* [GOAL OF THE EXERCISE]
In the entries below, find every line with the string "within" and copy it.

* [WORKING DATA]
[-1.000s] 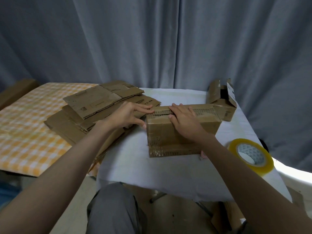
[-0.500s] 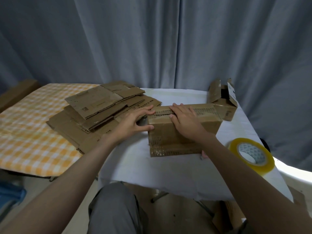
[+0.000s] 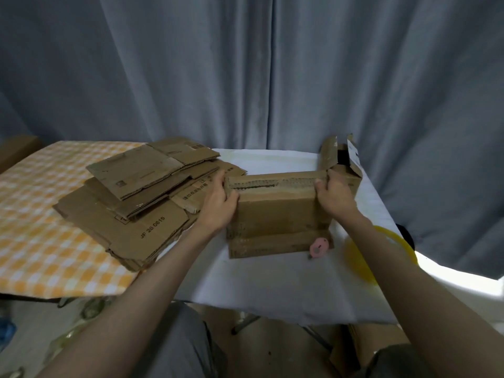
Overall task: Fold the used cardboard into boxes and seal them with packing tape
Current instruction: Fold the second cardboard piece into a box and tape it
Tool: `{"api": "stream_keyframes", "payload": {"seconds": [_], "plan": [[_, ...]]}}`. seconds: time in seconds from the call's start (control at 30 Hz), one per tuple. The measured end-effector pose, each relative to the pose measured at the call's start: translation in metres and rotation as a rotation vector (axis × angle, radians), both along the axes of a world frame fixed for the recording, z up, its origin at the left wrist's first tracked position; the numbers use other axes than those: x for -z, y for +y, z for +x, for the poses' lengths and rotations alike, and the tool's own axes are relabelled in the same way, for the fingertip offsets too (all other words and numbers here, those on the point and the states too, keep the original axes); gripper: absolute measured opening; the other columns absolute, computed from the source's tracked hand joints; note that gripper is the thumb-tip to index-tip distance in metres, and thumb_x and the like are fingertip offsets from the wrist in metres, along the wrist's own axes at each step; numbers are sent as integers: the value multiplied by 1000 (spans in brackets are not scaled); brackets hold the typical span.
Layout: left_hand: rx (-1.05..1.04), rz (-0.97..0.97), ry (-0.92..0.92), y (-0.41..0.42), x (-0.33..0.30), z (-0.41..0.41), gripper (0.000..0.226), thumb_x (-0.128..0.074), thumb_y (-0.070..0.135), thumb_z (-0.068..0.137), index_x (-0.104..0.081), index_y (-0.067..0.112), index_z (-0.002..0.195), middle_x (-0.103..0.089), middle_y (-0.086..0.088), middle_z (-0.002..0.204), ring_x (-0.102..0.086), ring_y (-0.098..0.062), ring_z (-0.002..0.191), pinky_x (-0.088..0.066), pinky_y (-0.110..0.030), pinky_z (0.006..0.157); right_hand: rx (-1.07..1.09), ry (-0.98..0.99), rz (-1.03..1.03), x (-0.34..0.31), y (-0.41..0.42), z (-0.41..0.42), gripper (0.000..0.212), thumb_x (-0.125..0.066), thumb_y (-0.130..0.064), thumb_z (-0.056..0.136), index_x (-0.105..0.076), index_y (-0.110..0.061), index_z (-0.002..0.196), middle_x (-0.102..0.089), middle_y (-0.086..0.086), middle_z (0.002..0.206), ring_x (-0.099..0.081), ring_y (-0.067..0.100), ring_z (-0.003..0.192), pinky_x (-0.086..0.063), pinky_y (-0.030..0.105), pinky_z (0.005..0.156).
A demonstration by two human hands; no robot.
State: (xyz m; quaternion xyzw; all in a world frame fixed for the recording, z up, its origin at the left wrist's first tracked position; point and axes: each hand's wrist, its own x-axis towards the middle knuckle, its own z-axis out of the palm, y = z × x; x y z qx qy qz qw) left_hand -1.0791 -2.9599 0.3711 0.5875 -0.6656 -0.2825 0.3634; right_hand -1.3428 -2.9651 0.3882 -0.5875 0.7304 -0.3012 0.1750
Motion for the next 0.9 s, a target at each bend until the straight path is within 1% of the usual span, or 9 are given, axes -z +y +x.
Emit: {"api": "stream_keyframes", "payload": {"seconds": [0.07, 0.13, 0.23, 0.37, 0.43, 0.53, 0.7, 0.8, 0.9], "plan": [[-20, 97, 26, -4, 0, -7, 66, -36, 34, 105, -2, 20, 160, -13, 1, 167, -23, -24, 149, -18, -39, 120, 17, -143, 62, 4, 0, -6, 49, -37, -39, 106, -40, -12, 147, -48, 16, 145, -44, 37, 132, -37, 47, 109], [-77, 179, 71, -7, 2, -13, 67, -31, 41, 105, 2, 23, 160, -7, 4, 167, -19, -24, 150, -16, -40, 120, 15, -246, 25, 8, 0, -8, 47, -37, -36, 106, -41, -15, 147, -48, 13, 145, -44, 32, 131, -37, 38, 102], [-152, 203, 189, -9, 3, -21, 65, -31, 45, 106, -5, 21, 160, -13, 0, 166, -19, -27, 150, -16, -39, 120, 8, -400, -13, 10, 2, -9, 42, -37, -32, 107, -43, -18, 147, -50, 6, 139, -44, 20, 116, -33, 30, 94], [-120, 156, 192, -9, 4, -20, 53, -32, 37, 107, -25, 17, 155, -35, -6, 157, -34, -28, 142, -27, -35, 115, 19, -500, -25, 9, 5, -7, 39, -36, -28, 108, -46, -19, 144, -52, 0, 128, -45, 15, 110, -35, 30, 91], [-105, 139, 183, -8, 0, -15, 57, -32, 38, 107, -18, 15, 158, -28, -6, 162, -28, -26, 147, -22, -38, 121, 7, -556, -56, 4, 8, -5, 39, -37, -27, 108, -45, -19, 145, -53, -3, 126, -47, 14, 109, -36, 27, 89], [-110, 30, 176, -11, -13, -8, 58, -37, 38, 106, -21, 19, 157, -36, -7, 156, -30, -26, 144, -23, -32, 116, 7, -622, -143, -9, 12, -3, 41, -41, -26, 107, -44, -21, 147, -55, -4, 129, -51, 13, 113, -39, 23, 89], [-139, -59, 235, -12, -34, -4, 60, -46, 42, 101, -26, 24, 155, -39, -10, 151, -27, -23, 144, -21, -31, 115, 24, -770, -318, -31, 19, 2, 36, -48, -15, 104, -48, -23, 139, -61, -3, 131, -58, 15, 118, -49, 34, 99], [-150, -131, 471, -7, -43, -1, 42, -54, 34, 101, -46, 18, 139, -56, 2, 135, -48, -16, 131, -37, -27, 110, 8, -849, -368, -34, 26, 3, 35, -51, 3, 97, -50, -18, 124, -68, 1, 124, -64, 18, 114, -54, 42, 95], [-224, -169, 479, 1, -42, 4, 20, -56, 33, 100, -54, 17, 111, -60, 11, 109, -58, -15, 112, -43, -21, 87, 37, -824, -364, -23, 32, 0, 27, -55, 4, 90, -51, -15, 109, -66, -5, 106, -66, 7, 96, -58, 25, 76]]}}
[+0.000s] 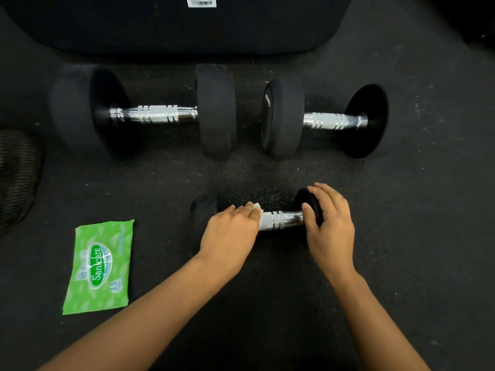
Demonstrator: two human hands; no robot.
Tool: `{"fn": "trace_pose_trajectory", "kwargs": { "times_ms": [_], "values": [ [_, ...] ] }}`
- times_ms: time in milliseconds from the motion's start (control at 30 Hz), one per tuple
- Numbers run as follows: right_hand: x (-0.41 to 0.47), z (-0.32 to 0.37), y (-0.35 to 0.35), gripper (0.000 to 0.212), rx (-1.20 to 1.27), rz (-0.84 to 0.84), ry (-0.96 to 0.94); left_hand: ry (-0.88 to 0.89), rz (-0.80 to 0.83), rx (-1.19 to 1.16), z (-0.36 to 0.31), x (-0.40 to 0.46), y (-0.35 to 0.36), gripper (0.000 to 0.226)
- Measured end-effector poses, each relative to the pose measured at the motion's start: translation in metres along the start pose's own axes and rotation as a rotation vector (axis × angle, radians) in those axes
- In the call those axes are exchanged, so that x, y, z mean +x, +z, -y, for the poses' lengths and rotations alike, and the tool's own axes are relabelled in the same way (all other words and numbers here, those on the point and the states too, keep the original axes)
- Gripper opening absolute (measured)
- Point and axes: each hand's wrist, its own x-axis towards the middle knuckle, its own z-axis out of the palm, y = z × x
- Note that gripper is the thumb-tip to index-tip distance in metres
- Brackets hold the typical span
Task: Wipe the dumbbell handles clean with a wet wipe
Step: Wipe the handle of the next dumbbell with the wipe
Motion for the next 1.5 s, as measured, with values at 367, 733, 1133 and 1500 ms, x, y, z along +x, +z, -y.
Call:
{"fn": "trace_pose_trajectory", "kwargs": {
  "times_ms": [367,733,1133,1500],
  "values": [
    [-0.006,-0.005,0.008,0.035,-0.032,-0.104,-0.049,0.104,-0.024,-0.121,-0.005,0.006,0.01,0.034],
    [-0.004,-0.006,0.01,0.039,-0.093,-0.126,-0.057,0.119,0.049,-0.203,-0.013,0.018,0.005,0.033],
    [-0.005,-0.007,0.012,0.039,-0.104,-0.147,-0.1,0.236,-0.005,-0.188,-0.011,0.012,0.006,0.042],
    [-0.004,-0.009,0.012,0.038,-0.095,-0.151,-0.114,0.014,0.027,-0.183,-0.005,0.006,-0.002,0.023]
  ]
}}
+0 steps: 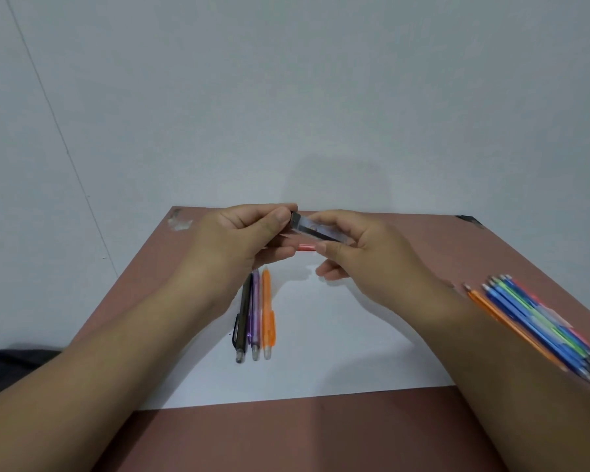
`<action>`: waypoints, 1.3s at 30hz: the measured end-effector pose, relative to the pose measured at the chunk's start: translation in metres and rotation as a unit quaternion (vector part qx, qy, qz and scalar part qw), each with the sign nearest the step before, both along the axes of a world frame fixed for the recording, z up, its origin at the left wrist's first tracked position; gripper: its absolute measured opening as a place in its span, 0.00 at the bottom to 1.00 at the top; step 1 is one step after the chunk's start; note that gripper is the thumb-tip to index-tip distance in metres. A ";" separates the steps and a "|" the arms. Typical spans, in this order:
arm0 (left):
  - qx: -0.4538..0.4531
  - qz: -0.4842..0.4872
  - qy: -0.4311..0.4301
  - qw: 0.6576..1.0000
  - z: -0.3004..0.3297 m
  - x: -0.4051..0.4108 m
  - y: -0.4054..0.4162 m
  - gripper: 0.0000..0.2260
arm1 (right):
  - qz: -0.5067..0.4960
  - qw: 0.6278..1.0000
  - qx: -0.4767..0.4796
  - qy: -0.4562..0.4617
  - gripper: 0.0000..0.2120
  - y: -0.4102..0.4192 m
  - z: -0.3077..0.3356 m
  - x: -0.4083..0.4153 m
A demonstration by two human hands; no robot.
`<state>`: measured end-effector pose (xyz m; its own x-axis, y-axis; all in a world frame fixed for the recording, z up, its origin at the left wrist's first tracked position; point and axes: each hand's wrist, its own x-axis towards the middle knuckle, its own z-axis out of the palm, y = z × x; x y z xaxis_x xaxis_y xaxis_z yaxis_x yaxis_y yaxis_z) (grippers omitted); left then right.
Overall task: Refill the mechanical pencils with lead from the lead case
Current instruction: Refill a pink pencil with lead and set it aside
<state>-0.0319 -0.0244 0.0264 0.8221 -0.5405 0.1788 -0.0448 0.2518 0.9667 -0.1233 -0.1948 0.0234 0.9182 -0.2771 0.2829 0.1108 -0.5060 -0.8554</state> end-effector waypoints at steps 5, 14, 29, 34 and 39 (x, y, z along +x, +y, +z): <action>-0.068 -0.101 0.207 0.971 0.005 -0.006 -0.002 0.19 | -0.054 0.997 0.012 -0.051 0.20 -0.007 -0.001 0.004; -0.028 -0.105 0.244 0.964 -0.003 -0.006 -0.006 0.13 | -0.063 0.957 -0.261 -0.108 0.23 -0.017 -0.008 0.007; -0.020 -0.085 0.264 0.961 -0.002 -0.007 -0.008 0.13 | -0.091 0.909 -0.393 -0.106 0.36 -0.016 -0.002 0.002; -0.018 -0.085 0.260 0.962 -0.001 -0.008 -0.007 0.12 | -0.090 0.904 -0.398 -0.128 0.30 -0.017 -0.001 0.001; -0.017 -0.086 0.261 0.961 0.000 -0.008 -0.008 0.12 | -0.104 0.897 -0.414 -0.115 0.38 -0.015 0.000 0.001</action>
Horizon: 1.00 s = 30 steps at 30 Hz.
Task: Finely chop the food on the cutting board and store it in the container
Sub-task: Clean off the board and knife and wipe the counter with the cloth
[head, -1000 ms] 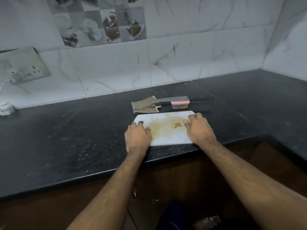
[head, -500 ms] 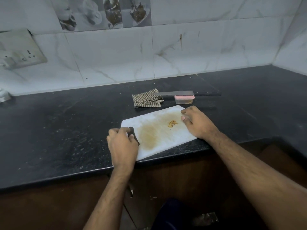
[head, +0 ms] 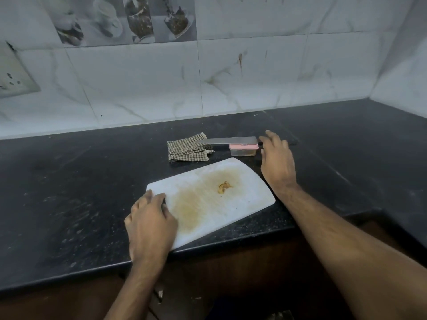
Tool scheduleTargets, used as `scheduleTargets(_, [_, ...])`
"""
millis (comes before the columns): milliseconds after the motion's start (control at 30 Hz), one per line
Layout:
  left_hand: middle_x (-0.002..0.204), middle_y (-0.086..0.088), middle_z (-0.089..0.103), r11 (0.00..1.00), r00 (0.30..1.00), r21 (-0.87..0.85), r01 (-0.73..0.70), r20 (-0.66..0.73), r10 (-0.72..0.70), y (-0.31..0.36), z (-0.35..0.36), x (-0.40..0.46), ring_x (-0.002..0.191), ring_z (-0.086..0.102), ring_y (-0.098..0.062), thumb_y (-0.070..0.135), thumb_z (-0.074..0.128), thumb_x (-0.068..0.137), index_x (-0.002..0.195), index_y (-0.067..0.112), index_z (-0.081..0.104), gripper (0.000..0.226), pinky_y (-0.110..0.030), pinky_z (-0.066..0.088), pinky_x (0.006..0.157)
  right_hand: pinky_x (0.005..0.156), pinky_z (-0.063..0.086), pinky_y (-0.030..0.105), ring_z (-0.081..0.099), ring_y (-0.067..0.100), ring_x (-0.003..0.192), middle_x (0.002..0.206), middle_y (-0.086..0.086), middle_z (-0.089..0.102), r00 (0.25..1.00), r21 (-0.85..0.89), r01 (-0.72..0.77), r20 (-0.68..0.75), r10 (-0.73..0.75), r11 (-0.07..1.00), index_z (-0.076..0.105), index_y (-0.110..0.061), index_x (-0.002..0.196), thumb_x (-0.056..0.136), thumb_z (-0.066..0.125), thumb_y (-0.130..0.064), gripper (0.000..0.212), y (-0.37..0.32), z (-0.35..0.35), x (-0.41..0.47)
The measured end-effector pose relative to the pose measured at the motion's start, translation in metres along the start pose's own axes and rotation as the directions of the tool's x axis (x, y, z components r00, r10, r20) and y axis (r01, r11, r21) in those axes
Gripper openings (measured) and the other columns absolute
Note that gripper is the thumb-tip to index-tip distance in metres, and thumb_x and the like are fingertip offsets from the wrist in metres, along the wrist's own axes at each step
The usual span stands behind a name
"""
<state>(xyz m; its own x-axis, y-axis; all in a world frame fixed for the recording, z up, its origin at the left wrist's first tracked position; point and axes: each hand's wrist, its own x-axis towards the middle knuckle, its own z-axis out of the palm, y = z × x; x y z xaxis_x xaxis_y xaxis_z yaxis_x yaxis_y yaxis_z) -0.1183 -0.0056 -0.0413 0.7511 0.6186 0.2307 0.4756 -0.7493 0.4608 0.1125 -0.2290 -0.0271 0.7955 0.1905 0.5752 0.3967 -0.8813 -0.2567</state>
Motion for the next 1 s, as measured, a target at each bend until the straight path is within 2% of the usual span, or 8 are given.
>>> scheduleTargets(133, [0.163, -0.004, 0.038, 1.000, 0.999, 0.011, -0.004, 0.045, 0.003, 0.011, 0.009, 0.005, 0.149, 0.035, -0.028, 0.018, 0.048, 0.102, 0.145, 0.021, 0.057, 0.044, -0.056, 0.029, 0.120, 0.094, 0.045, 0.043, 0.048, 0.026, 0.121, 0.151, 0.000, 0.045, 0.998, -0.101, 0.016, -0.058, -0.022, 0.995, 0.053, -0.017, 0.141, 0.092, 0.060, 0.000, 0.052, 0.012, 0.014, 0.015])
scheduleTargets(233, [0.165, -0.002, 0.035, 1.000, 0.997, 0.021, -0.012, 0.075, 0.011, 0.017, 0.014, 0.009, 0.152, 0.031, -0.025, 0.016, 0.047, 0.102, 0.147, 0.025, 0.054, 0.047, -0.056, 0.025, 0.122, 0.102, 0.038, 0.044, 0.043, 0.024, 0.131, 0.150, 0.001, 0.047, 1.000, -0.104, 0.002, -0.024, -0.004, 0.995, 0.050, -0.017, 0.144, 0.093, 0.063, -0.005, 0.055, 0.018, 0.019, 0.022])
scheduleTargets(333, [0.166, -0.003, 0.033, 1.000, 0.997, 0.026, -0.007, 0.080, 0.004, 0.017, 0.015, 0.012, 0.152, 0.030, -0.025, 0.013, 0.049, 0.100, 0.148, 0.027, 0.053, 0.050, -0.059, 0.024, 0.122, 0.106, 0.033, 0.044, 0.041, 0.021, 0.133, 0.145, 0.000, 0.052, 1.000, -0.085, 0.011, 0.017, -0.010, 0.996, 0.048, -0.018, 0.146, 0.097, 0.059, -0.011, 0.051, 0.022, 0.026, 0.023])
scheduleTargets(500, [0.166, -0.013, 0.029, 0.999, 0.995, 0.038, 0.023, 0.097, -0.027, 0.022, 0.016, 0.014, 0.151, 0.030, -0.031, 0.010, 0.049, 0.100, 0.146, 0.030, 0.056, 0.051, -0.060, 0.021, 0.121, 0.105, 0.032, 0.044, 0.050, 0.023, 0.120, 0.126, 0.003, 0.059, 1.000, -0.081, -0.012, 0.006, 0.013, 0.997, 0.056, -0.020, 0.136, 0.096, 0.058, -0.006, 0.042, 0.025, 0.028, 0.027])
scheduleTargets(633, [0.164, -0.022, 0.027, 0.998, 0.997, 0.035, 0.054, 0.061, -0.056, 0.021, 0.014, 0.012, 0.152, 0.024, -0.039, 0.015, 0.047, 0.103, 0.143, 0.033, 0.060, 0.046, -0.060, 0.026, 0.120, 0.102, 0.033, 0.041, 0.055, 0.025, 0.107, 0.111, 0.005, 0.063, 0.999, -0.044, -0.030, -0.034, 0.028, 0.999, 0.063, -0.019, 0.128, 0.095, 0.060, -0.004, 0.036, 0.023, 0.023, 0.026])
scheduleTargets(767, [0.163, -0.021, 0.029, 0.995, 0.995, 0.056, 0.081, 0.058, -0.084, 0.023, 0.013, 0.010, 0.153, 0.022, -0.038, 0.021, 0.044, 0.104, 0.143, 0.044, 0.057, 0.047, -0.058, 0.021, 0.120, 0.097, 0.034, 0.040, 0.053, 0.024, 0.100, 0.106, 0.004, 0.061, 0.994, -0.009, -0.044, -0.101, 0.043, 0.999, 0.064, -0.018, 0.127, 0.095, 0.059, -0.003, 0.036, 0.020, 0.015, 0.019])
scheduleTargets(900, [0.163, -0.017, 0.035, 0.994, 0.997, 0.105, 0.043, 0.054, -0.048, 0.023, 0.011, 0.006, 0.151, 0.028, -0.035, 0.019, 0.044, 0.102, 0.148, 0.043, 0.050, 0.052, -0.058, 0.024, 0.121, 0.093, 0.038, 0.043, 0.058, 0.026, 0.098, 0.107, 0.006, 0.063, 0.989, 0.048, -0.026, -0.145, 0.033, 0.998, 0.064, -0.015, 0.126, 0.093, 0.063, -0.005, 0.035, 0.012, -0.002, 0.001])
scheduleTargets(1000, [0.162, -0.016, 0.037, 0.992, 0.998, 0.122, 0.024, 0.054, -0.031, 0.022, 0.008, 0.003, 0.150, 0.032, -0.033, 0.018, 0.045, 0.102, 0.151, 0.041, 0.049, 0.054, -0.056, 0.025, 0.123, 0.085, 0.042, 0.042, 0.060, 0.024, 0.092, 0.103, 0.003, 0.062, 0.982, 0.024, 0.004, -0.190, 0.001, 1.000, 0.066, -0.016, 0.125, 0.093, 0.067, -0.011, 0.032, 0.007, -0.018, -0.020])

* [REPLY]
Motion for the next 0.9 s, a target at each bend until the straight path is within 1% of the usual span, or 9 are given, axes -z +y +x.
Motion for the next 1 s, as measured, a target at each bend until the straight path is within 2% of the usual span, or 8 are given.

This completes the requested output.